## What needs to be done
Write out the material below again, line for line, without any images.

*** Begin section ***

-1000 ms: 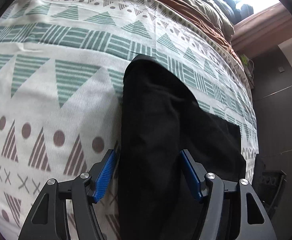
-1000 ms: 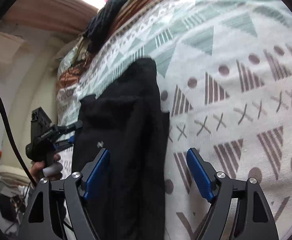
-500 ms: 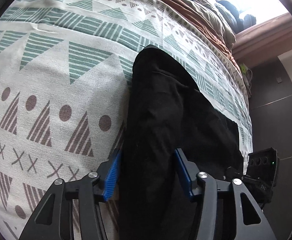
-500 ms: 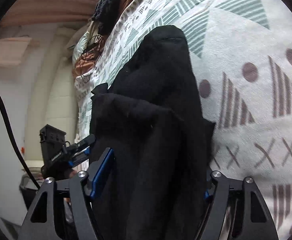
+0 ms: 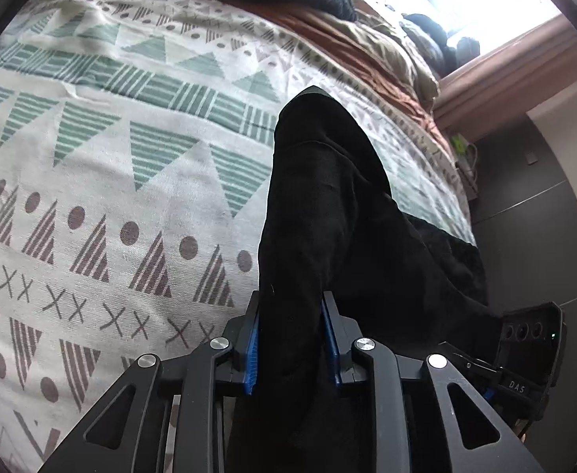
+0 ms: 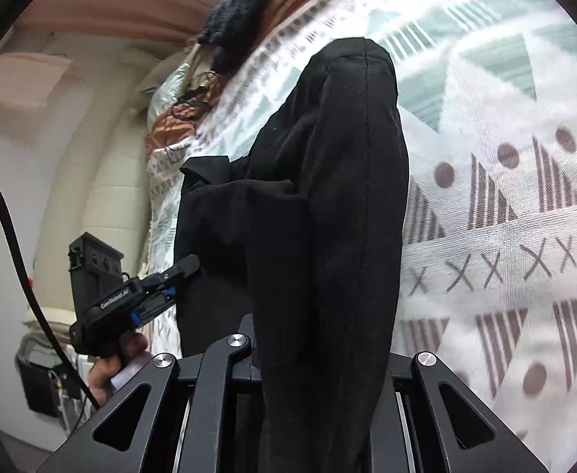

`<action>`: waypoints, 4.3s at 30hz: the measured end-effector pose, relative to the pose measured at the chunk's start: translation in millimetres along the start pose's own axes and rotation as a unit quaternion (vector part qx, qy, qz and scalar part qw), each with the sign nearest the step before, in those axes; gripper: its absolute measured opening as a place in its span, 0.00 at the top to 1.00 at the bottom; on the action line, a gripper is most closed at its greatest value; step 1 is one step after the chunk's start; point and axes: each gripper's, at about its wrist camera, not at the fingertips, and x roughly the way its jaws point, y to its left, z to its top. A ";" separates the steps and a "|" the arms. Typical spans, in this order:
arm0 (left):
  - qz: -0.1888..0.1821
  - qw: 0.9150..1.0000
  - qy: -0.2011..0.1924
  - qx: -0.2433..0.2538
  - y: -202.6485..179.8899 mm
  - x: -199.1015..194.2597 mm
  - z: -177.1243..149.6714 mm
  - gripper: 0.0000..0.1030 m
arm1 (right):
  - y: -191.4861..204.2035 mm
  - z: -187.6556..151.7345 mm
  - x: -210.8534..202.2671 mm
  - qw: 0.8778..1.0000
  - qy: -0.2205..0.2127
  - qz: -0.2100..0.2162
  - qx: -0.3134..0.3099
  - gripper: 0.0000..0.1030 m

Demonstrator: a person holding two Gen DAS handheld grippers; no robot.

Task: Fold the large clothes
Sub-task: 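Lift the folded black shirt off the bed with both tools, then carry the shirt to the bed edge by the headboard with both tools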

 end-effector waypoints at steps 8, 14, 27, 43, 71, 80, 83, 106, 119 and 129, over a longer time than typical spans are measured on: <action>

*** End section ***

## Reply
-1000 ms: 
-1000 ms: 
-500 ms: 
-500 ms: 
+0 ms: 
+0 ms: 

`<action>`: waypoints, 4.3s at 30hz: the measured end-effector pose, relative to the pose measured at the chunk's start: translation in millimetres along the start pose's own axes and rotation as a unit quaternion (vector part qx, qy, qz and scalar part qw), each with the sign nearest the step before, in those axes; gripper: its absolute measured opening as a place in its span, 0.00 at the top to 1.00 at the bottom; on the action line, a gripper is most closed at its greatest value; step 1 is one step after the chunk's start; point and axes: each gripper's, at about its wrist camera, not at the fingertips, and x roughly the way its jaws point, y to its left, z to its top. A ";" separates the steps and a "|" the arms. Typical spans, in this order:
arm0 (left):
  - qz: -0.1888..0.1821
  - qw: 0.9150..1.0000
  - qy: -0.2011..0.1924
  - qx: -0.2433..0.2538
  - y: -202.6485..179.8899 mm
  - x: -199.1015..194.2597 mm
  - z: -177.1243..149.6714 mm
  - gripper: 0.0000..0.1030 m
arm1 (right):
  - y: -191.4861..204.2035 mm
  - z: -187.6556..151.7345 mm
  - x: -210.8534..202.2671 mm
  - qw: 0.8778..1.0000
  - qy: -0.2205..0.2127
  - qz: -0.2100..0.2162
  - qx: -0.3134..0.3099
  - gripper: 0.0000..0.1030 m

Demonstrator: a person holding two Gen DAS handheld grippers; no robot.

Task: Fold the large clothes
Sub-task: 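Lift the folded black shirt off the bed with both tools, then carry the shirt to the bed edge by the headboard with both tools
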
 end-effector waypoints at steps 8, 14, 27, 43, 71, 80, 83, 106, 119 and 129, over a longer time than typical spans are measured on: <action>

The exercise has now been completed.